Not long ago, I was returning home from a trip when the airline bumped me from my flight due to overbooking. The airline rep was very sympathetic, but I didn’t want her sympathy, I wanted A Seat On the Plane. She had traded off my wishes against those of other passengers, and I lost. Economists are unpopular because we say there is always SOME resource that is overbooked in aid, and aid is Forced to Choose: who is going to get the Last Seat on the Plane?

Politicians and advocates try to argue their way out of the Scarcity and Tradeoffs, using one or another of these proven strategies:

(1)   There really is no scarcity

This is Sachs’ central argument for more money in aid –you should never be forced to choose who should live and who should die, so you should always ask for more aid money. This has been effective as advocacy, but still doesn’t make aid money an infinite resource – there is still a limit on how much rich people will give.

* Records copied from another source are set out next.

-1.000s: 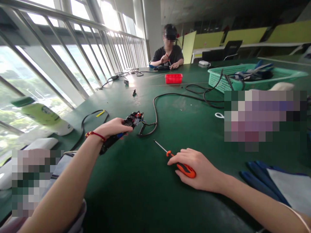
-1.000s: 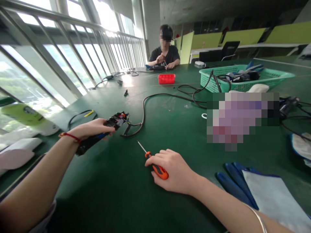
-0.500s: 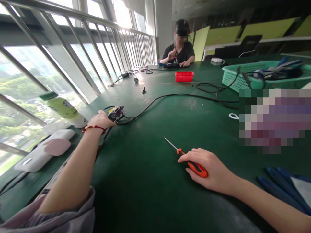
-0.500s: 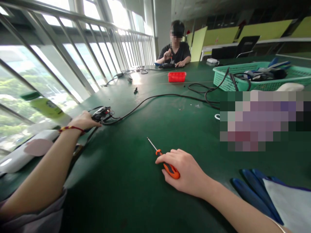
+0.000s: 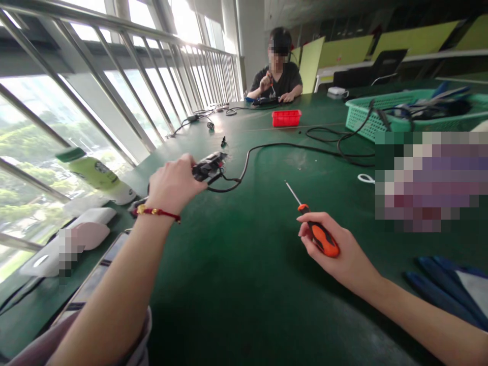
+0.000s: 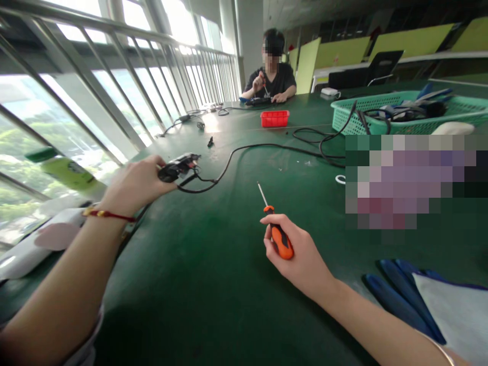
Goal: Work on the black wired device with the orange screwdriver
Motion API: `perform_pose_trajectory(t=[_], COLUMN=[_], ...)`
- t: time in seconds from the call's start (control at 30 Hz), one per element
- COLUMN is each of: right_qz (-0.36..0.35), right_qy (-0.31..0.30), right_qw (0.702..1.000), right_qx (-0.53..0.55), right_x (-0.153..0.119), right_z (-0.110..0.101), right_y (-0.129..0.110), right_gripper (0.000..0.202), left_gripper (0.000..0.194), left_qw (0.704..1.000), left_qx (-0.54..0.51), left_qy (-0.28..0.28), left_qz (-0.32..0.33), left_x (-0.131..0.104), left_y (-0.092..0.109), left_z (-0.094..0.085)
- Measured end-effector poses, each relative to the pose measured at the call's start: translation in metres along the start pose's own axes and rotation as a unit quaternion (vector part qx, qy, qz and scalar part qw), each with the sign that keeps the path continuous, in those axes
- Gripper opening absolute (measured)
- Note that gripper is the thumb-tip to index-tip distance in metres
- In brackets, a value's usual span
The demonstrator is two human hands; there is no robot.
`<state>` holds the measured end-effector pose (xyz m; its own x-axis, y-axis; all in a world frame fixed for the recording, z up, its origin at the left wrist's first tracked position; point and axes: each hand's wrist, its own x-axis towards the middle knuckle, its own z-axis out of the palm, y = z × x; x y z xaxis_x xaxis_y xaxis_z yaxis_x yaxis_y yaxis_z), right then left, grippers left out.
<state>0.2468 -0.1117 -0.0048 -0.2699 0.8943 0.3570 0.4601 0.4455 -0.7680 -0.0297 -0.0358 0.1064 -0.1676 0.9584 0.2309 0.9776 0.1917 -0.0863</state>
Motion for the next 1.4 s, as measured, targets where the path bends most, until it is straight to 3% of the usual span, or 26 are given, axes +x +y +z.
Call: perform_pose_trajectory(t=[0.17,0.27,0.33,0.47,0.63,0.7,0.8,0.87,1.0,1.17,1.4], right_qz=[0.006,0.022,0.043,0.059,0.032,0.037,0.045,0.049,0.06,0.063,0.063], right_qy=[0.117,0.12,0.098,0.041,-0.009,-0.009,-0.008,-0.009,-0.014,-0.021,-0.021], right_qw=[0.993,0.992,0.993,0.996,0.997,0.996,0.996,0.995,0.995,0.995,0.995], right_qx=[-0.002,-0.023,-0.04,-0.057,-0.072,-0.075,-0.081,-0.082,-0.08,-0.076,-0.073], right_x=[0.0,0.002,0.004,0.006,0.005,0.004,0.004,0.005,0.005,0.005,0.005], right_z=[0.0,-0.001,-0.002,-0.002,-0.001,-0.001,0.0,-0.001,-0.001,-0.001,-0.001], right_y=[0.004,0.008,0.01,0.01,0.01,0.01,0.01,0.008,0.007,0.007,0.007], right_gripper=[0.03,0.03,0.03,0.032,0.035,0.036,0.035,0.035,0.035,0.035,0.035], left_gripper=[0.026,0.028,0.032,0.038,0.055,0.059,0.046,0.044,0.042,0.033,0.037], left_qw=[0.966,0.924,0.915,0.925,0.942,0.961,0.984,0.993,0.992,0.994,0.991], left_qx=[-0.063,-0.125,-0.126,-0.13,-0.152,-0.15,-0.142,-0.112,-0.105,-0.057,0.099], left_qy=[-0.028,-0.01,0.031,0.079,0.06,0.056,0.043,0.0,-0.061,-0.066,-0.052], left_qz=[0.249,0.361,0.382,0.347,0.294,0.227,0.102,0.019,0.031,0.068,0.071], left_x=[-0.027,-0.035,-0.036,-0.028,-0.008,0.004,0.023,0.033,0.043,0.037,0.005], left_y=[0.06,0.083,0.088,0.083,0.063,0.046,0.008,-0.018,-0.049,-0.039,0.018], left_z=[0.033,0.054,0.064,0.081,0.095,0.095,0.093,0.093,0.097,0.094,0.078])
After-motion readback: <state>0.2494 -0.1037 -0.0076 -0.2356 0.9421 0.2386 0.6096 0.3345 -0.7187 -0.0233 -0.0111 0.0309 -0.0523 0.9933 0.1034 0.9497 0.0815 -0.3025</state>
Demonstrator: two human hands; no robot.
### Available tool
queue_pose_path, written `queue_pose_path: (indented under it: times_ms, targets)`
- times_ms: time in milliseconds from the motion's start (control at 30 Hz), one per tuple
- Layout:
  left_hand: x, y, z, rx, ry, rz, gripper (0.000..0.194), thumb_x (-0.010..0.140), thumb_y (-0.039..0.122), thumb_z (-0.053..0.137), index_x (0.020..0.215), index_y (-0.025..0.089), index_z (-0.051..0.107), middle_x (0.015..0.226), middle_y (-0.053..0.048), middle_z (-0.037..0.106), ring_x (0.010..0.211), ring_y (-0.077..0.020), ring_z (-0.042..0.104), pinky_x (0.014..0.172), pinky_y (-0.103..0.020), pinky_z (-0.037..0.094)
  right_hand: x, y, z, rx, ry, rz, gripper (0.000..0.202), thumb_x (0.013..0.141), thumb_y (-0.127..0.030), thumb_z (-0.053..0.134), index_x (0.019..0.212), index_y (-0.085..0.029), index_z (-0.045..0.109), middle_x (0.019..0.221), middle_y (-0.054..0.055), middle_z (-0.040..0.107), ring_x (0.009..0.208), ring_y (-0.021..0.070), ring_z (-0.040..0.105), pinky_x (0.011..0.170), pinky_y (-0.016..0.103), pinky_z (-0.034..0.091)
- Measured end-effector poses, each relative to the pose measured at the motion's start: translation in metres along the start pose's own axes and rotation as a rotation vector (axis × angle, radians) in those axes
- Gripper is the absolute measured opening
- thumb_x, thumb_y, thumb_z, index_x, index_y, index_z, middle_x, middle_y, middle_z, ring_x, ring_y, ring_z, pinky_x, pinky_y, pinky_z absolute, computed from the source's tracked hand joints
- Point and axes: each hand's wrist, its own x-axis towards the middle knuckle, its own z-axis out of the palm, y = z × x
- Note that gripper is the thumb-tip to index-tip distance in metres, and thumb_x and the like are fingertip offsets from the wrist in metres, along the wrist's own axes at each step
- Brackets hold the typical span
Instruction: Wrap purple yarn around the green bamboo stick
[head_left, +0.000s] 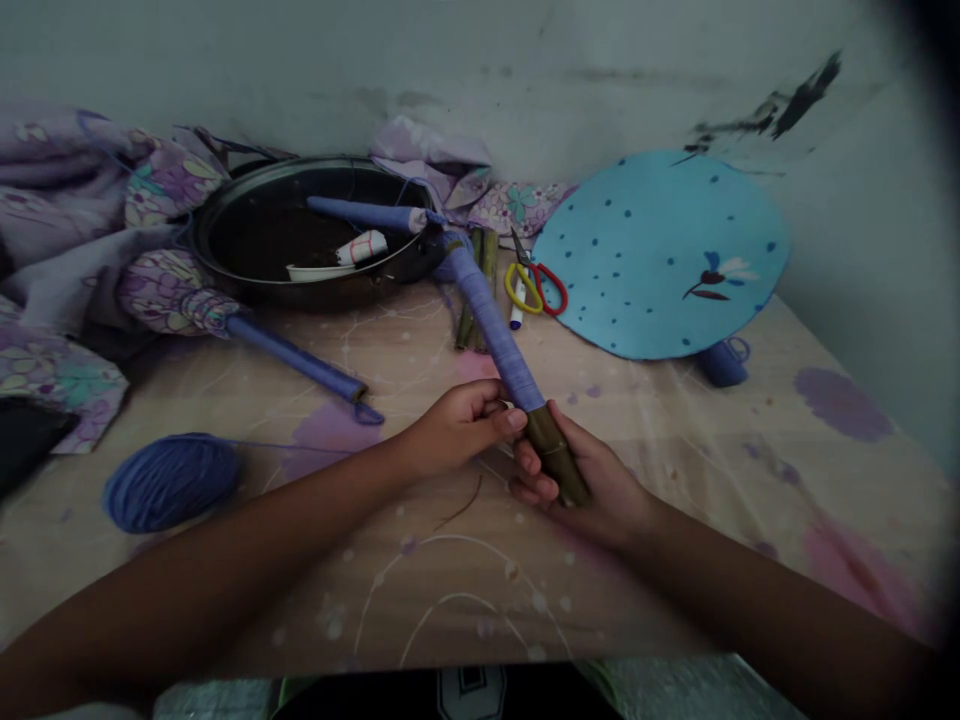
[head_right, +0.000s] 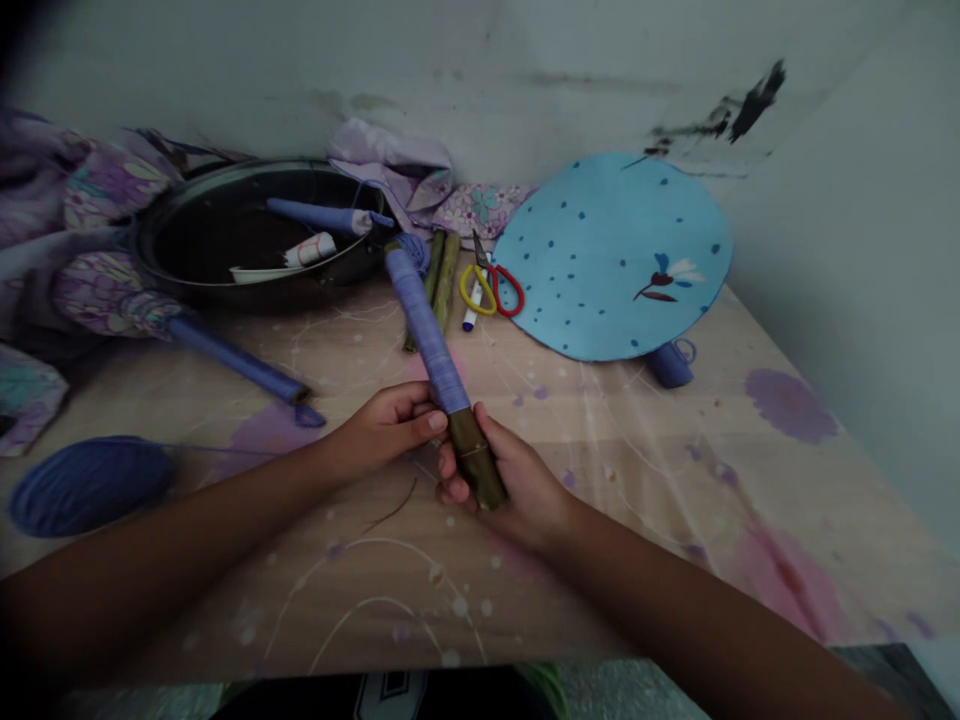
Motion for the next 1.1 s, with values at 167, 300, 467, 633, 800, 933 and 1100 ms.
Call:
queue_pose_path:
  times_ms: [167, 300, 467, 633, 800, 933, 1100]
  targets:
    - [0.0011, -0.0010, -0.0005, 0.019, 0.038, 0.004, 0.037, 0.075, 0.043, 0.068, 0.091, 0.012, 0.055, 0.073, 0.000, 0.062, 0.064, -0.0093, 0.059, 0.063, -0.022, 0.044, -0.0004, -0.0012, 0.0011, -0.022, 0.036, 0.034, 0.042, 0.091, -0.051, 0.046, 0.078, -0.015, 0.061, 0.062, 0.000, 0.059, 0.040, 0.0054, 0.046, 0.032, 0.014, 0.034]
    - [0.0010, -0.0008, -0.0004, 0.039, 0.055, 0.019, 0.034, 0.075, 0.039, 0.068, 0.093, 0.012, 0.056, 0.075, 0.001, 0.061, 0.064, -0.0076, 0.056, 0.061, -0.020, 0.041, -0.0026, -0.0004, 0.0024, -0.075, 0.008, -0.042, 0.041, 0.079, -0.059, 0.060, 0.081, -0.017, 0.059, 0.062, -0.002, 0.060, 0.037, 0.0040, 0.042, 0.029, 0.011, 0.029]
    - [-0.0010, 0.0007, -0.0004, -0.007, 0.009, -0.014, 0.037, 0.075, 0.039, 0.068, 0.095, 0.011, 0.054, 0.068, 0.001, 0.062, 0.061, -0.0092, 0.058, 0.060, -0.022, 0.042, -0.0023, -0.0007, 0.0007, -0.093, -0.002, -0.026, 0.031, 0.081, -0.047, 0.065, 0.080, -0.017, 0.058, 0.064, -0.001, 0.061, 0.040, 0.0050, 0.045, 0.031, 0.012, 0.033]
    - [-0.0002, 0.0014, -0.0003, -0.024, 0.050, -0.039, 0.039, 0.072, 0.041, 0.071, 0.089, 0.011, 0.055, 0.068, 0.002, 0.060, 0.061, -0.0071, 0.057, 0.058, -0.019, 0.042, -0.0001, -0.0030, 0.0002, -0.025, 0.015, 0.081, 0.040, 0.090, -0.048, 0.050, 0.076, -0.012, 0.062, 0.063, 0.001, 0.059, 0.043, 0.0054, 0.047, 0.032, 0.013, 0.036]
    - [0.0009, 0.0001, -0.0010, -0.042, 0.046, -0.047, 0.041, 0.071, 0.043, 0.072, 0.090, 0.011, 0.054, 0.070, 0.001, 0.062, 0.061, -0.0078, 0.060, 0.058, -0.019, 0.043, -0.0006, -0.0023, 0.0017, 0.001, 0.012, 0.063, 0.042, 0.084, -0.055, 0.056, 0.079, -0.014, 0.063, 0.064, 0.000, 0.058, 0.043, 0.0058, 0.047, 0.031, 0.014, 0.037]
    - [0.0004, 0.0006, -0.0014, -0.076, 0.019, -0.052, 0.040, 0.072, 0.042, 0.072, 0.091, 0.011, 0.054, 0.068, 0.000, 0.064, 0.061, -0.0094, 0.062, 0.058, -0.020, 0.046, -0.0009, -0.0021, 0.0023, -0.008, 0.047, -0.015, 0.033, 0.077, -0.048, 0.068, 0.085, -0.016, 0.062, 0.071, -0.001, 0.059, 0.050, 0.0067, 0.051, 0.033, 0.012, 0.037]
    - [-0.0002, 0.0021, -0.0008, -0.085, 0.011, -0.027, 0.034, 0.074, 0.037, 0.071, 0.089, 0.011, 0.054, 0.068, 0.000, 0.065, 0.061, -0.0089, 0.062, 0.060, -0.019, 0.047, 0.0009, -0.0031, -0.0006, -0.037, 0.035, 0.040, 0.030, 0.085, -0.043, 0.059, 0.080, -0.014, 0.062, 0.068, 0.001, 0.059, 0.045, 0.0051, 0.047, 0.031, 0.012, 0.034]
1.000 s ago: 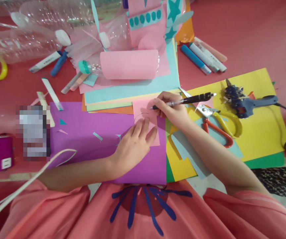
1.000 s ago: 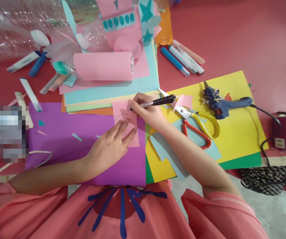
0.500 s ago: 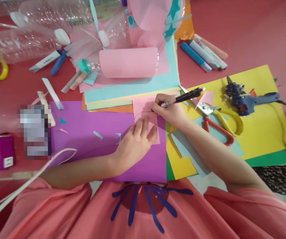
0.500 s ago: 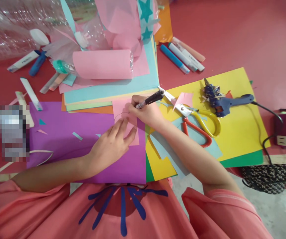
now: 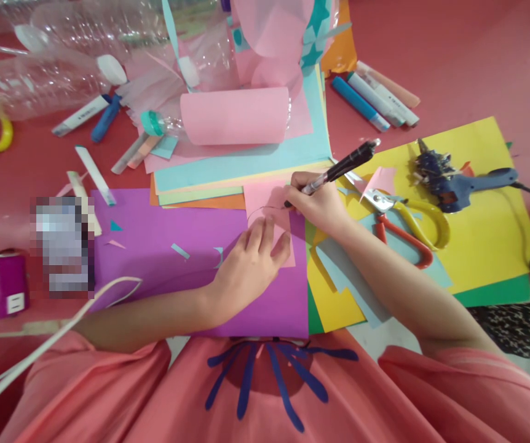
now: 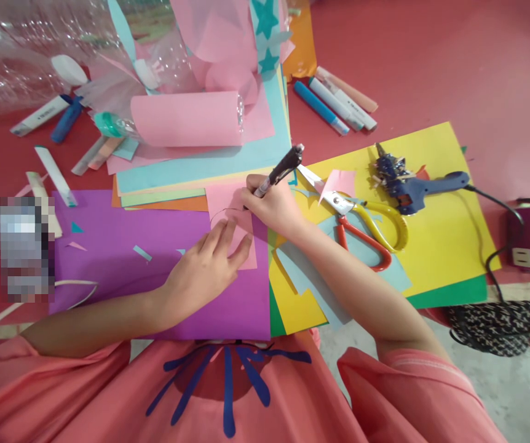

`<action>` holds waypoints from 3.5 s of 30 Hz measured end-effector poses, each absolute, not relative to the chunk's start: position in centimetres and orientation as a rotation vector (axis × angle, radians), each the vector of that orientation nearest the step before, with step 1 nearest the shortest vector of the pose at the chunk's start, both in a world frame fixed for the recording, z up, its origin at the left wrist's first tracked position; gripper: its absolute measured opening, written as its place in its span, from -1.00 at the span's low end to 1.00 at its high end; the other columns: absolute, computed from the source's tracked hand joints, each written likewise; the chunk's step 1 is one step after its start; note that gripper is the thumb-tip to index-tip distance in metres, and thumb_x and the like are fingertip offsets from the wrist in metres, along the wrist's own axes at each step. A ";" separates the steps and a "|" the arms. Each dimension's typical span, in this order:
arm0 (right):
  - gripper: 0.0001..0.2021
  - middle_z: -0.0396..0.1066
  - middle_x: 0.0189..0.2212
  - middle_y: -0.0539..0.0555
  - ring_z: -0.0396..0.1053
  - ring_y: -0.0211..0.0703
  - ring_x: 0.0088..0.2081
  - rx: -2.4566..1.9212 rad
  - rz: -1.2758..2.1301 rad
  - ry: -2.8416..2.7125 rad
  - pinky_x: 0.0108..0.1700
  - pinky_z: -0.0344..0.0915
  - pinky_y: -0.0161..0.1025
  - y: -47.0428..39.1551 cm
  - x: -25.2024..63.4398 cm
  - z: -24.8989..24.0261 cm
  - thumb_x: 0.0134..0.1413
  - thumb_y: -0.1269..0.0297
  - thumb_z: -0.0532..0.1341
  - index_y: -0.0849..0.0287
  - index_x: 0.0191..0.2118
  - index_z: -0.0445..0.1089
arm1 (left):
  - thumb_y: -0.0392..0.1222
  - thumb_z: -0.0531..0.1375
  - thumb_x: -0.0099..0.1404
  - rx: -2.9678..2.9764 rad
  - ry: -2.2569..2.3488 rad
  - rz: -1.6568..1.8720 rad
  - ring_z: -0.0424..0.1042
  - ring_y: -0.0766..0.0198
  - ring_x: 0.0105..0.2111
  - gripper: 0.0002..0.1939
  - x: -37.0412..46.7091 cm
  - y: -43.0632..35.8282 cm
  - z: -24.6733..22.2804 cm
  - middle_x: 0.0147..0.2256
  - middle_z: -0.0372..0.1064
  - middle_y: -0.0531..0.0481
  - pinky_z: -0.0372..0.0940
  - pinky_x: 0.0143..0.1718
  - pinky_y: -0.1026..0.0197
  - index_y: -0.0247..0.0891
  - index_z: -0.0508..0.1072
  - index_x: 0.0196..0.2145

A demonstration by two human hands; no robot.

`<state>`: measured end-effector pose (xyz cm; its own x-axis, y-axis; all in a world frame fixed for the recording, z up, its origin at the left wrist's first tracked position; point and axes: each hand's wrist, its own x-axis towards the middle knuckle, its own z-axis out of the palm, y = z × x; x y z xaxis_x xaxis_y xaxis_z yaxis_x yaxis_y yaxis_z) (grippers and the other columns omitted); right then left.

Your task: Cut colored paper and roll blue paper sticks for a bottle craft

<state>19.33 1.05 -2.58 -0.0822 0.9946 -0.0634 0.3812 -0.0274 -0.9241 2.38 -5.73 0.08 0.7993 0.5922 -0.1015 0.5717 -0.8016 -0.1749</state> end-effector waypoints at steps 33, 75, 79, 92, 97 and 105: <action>-0.66 -0.13 -0.72 -0.14 -0.10 -0.37 -0.59 -1.504 1.171 -1.587 -0.49 -0.10 -0.27 1.5 19.8 -2.0 -0.13 0.47 0.09 0.10 -0.68 -0.13 | -0.40 -0.05 0.38 -2.867 -0.940 0.278 0.40 -0.14 0.11 -0.56 2.5 -5.8 0.2 0.13 0.33 -0.47 0.44 -0.08 0.06 -0.34 0.29 0.18; -0.75 0.26 -0.66 -0.11 0.15 -0.36 -0.58 -1.393 1.237 -1.663 -0.48 0.09 -0.32 0.0 16.5 -2.5 -0.01 0.34 0.26 0.12 -0.57 0.18 | -0.48 -0.12 0.37 -2.868 -0.924 0.321 0.45 -0.01 0.04 -0.50 2.9 -6.1 0.4 0.10 0.38 -0.33 0.43 0.02 0.03 -0.47 0.28 0.21; -0.70 0.17 -0.69 -0.13 0.10 -0.38 -0.60 -1.469 1.121 -1.567 -0.48 0.07 -0.32 0.1 16.5 -2.6 0.02 0.40 0.22 0.11 -0.60 0.09 | -0.48 -0.12 0.37 -2.840 -0.921 0.324 0.44 0.00 0.06 -0.49 2.8 -6.2 0.4 0.10 0.39 -0.28 0.43 0.01 0.07 -0.44 0.28 0.21; -0.68 0.03 -0.71 -0.16 -0.01 -0.38 -0.60 -1.461 1.039 -1.478 -0.51 -0.02 -0.31 0.4 16.8 -2.7 -0.04 0.44 0.17 0.11 -0.64 0.01 | -0.47 -0.10 0.37 -2.890 -0.961 0.363 0.38 0.01 0.11 -0.48 2.7 -6.3 0.4 0.12 0.34 -0.36 0.38 0.03 0.04 -0.43 0.22 0.25; -0.70 0.06 -0.70 -0.16 0.00 -0.39 -0.60 -1.452 1.127 -1.520 -0.49 -0.02 -0.31 0.5 16.7 -2.8 -0.03 0.41 0.19 0.11 -0.62 0.04 | -0.48 -0.11 0.36 -2.891 -0.964 0.376 0.37 0.01 0.12 -0.47 2.6 -6.3 0.3 0.13 0.34 -0.32 0.37 0.04 0.04 -0.40 0.23 0.25; -0.70 0.00 -0.69 -0.13 0.00 -0.35 -0.58 -1.443 1.055 -1.413 -0.48 0.00 -0.30 0.6 17.4 -3.0 -0.05 0.45 0.15 0.10 -0.63 0.00 | -0.48 -0.08 0.35 -2.808 -0.884 0.259 0.45 -0.01 0.02 -0.51 2.5 -6.3 0.3 0.06 0.40 -0.31 0.41 -0.04 0.08 -0.46 0.29 0.20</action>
<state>17.44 0.61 -2.97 0.0117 0.9999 -0.0122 0.2962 -0.0151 -0.9550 2.54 -6.29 0.25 0.8072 0.5800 -0.1099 0.5474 -0.8051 -0.2285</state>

And the scarce resource is not only money – it is also political capital, rich peoples’ attention, or effective and accountable aid workers in the field. So using AIDS as an example, sure you should do some of both treatment and prevention – but how much of each? In the end, they are still competing for limited Seats on the Plane.

(2)   Our project doesn’t use any scarce resources

This argument is usually made by omission. The Millennium Villages don’t advertise that they are dependent on one extremely scarce resource -- Western experts -- perhaps it would then become obvious that they are neither scalable nor sustainable. And of course there is a big tradeoff between the Millennium Villages and better projects you could do with this scarce Western expertise. A better project replaces the scarce foreign expertise very soon with more abundant local expertise and labor – such as training programs to transmit foreign technical skills to locals, who will in turn pass it on to other locals.

(3)   My cause actually is the same as your cause

Advocates of one cause often argue many other causes NEED their cause. If the necessity is absolute, then indeed the tradeoff disappears. If it is less than 100 percent absolute, there is still a tradeoff. Hey, Other Passenger who took my seat: don’t claim that You are so Important that it’s pointless for Me to get on a plane without You! Unless You are the Pilot.

In summary, there really is scarcity and aid really is forced to make intelligent choices. Be sure to give a seat to the pilot.